Dr. Kormendi co-founded Kormendi \ Gardner Partners, known as KGP, a financial advisory firm based in Washington, D.C. At KGP, Dr. Kormendi directed and co-directed many innovative financial engagements for public and private clients. Among these were the first “pipeline sale” public-private partnership for the Department of Defense, the renegotiation of the largest federally assisted acquisition of a failed thrift for the Resolution Trust Corporation ("RTC"), the first variable equity retained interest transactions (also for RTC), and the first plan for distributing a Sarbanes-Oxley Fair Fund established to compensate investors in variable annuity funds harmed by illegal trading by market timers for the Securities and Exchange Commission.
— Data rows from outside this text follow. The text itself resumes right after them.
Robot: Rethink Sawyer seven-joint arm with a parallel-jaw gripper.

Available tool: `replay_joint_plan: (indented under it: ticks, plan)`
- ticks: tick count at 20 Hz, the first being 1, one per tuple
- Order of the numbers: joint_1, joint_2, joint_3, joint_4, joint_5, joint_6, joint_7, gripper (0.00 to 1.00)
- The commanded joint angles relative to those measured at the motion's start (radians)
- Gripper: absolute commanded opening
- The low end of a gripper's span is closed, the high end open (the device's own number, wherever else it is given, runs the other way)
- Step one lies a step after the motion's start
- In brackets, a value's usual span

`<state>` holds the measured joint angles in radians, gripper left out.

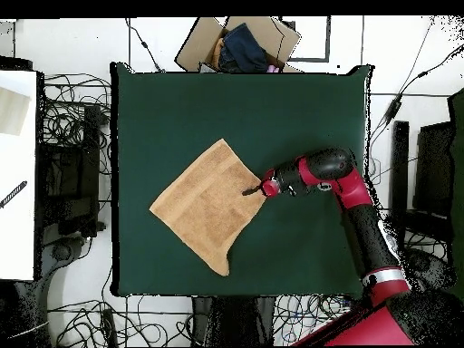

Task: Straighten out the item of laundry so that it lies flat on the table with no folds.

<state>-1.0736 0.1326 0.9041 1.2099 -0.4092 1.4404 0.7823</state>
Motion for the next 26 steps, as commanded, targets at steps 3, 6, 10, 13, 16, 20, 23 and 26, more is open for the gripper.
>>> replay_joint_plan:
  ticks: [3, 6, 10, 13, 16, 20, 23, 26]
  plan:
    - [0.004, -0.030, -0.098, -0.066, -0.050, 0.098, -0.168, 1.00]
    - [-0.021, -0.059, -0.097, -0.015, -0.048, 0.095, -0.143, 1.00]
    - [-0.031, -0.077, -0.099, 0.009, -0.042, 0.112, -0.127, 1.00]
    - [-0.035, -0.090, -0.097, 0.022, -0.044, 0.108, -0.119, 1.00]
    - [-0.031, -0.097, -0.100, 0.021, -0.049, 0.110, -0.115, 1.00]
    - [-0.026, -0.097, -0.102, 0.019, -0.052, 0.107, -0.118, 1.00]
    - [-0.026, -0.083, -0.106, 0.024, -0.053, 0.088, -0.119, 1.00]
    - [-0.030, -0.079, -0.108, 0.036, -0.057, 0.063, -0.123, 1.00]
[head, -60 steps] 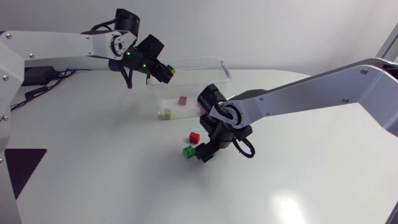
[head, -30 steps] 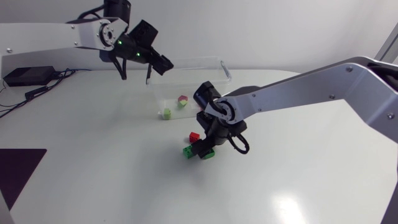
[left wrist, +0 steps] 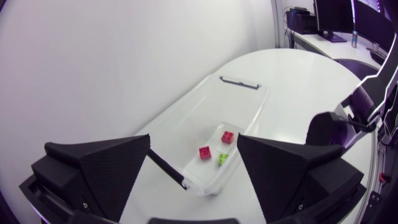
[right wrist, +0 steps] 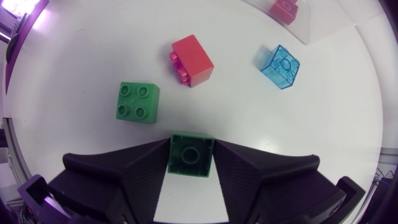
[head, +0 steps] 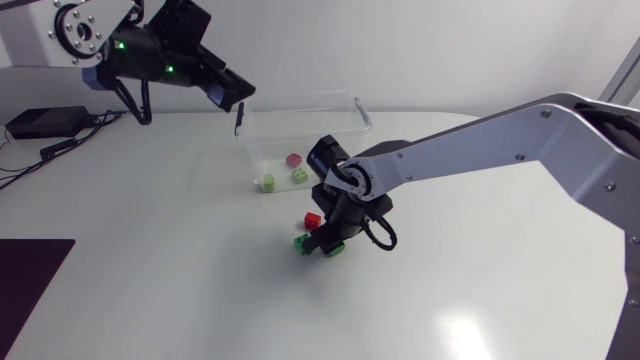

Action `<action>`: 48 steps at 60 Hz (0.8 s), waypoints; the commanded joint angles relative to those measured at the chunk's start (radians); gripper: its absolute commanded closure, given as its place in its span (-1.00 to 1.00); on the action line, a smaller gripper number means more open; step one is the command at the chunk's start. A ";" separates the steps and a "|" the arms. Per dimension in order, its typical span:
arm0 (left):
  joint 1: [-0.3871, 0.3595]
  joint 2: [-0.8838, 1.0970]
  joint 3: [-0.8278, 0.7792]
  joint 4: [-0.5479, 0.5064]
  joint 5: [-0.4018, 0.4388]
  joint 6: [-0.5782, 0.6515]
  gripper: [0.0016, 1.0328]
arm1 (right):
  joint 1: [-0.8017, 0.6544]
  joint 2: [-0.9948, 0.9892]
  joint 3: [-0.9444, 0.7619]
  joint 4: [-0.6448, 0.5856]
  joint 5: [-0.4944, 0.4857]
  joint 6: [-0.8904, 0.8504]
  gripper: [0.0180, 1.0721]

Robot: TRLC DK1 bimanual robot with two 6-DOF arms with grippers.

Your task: Place the duplo bricks in the container

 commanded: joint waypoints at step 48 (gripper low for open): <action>-0.275 -0.013 -0.442 -0.108 0.012 0.139 -0.90 | -0.177 -0.404 -0.048 -0.013 -0.006 0.000 0.55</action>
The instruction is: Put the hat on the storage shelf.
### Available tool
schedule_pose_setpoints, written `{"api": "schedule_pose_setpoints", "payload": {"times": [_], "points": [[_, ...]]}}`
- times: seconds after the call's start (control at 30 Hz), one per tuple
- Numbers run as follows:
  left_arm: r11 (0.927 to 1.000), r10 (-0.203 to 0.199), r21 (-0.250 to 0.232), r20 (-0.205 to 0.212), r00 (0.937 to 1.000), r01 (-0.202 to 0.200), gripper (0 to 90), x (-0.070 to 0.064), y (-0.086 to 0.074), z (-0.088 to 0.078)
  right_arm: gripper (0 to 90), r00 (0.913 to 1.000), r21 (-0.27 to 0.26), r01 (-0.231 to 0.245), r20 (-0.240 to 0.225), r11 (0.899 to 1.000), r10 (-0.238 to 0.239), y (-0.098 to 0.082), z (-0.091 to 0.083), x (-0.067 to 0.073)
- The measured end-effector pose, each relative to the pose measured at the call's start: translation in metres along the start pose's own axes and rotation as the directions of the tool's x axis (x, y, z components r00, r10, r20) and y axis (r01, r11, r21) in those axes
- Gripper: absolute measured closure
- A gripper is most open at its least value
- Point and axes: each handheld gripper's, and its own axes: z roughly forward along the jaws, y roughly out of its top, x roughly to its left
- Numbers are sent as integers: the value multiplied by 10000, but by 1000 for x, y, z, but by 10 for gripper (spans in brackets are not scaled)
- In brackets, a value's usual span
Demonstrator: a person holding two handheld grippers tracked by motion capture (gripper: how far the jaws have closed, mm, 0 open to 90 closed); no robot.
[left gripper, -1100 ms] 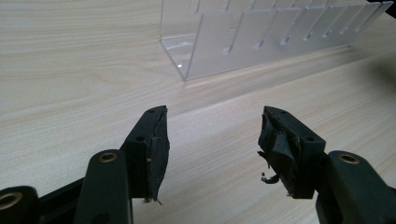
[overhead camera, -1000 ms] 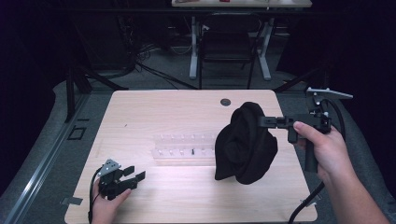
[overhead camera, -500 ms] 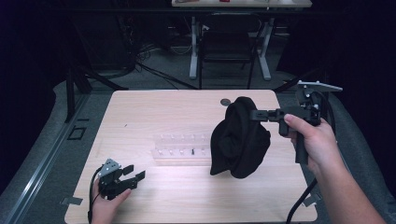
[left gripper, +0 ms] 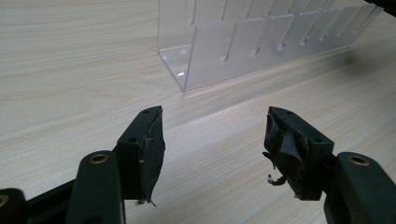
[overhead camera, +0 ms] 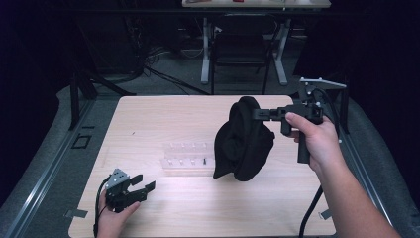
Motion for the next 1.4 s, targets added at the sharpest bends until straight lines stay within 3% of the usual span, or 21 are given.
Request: {"api": "schedule_pose_setpoints", "payload": {"times": [0.27,0.53,0.63,1.03,1.4], "points": [[9999,-140,67,-7,9999,140,345,3,0,-1,886,9999,20,32,123,10000,-32,6,12,-2],[9999,10,167,69,10000,-11,361,2,0,0,886,9999,-31,-13,148,10000,13,13,26,-5],[9997,23,248,224,9997,-28,405,2,0,-2,886,9999,13,-25,146,10000,24,14,31,-6],[9997,91,228,202,9998,-95,421,1,0,-1,885,10000,18,-60,50,10000,60,20,43,-11],[9991,298,278,248,9992,-305,435,-2,1,-1,886,9995,56,10,330,10000,-12,25,55,-13]]}}
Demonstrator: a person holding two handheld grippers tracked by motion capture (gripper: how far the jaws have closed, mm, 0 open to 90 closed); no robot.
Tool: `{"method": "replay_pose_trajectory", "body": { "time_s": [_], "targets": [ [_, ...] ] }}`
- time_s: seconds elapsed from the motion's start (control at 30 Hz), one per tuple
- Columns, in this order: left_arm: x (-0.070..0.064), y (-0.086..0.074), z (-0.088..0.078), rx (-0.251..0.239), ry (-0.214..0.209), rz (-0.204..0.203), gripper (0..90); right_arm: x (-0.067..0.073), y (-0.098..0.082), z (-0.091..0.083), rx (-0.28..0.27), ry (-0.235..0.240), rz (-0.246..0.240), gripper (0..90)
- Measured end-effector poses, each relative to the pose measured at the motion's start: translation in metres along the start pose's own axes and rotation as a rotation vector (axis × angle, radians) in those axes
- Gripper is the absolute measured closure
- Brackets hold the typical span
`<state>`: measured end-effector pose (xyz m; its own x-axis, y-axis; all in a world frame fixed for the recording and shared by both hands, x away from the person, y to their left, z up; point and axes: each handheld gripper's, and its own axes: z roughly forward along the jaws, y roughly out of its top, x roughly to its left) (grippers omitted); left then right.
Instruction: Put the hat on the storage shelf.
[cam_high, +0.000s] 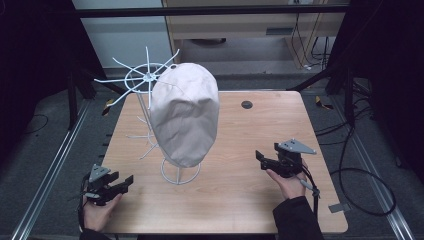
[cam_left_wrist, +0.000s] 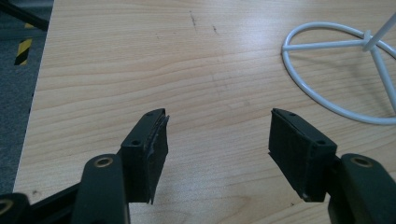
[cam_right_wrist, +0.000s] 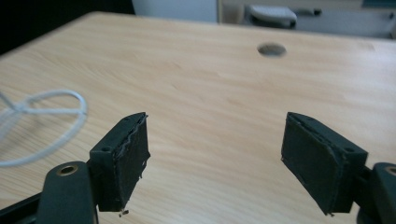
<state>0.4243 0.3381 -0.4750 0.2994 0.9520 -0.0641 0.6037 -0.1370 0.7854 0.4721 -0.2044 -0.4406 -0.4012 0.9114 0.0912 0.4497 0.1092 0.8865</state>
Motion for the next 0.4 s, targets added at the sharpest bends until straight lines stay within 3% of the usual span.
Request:
{"method": "replay_pose_trajectory", "body": {
  "time_s": [0.2,0.4],
  "targets": [
    [0.0,0.0,0.002,0.001,0.009,0.005,36.6,-0.02,-0.018,0.011,0.066,-0.069,0.0,22.8],
    [0.001,-0.001,0.006,0.011,0.011,0.018,30.3,-0.038,-0.031,0.015,0.14,-0.138,0.02,21.0]
  ]
}}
In addition, Dr. Kormendi led the KGP team that advised a private client on its effort to re-capitalize Credit Foncier de France, a historic bank owned by the French government.
Marriage and children
Kormendi was married three times: first, to the former Paula Stone; second, to Kira Karmazin; third, to Traci Jefferson. He had three sons by his first marriage, Andre, Peter, and Alex.
Death and afterward
Kormendi died February 25, 2009 at the age of 59 after a long battle with Creutzfeldt–Jakob disease, a degenerative brain disorder.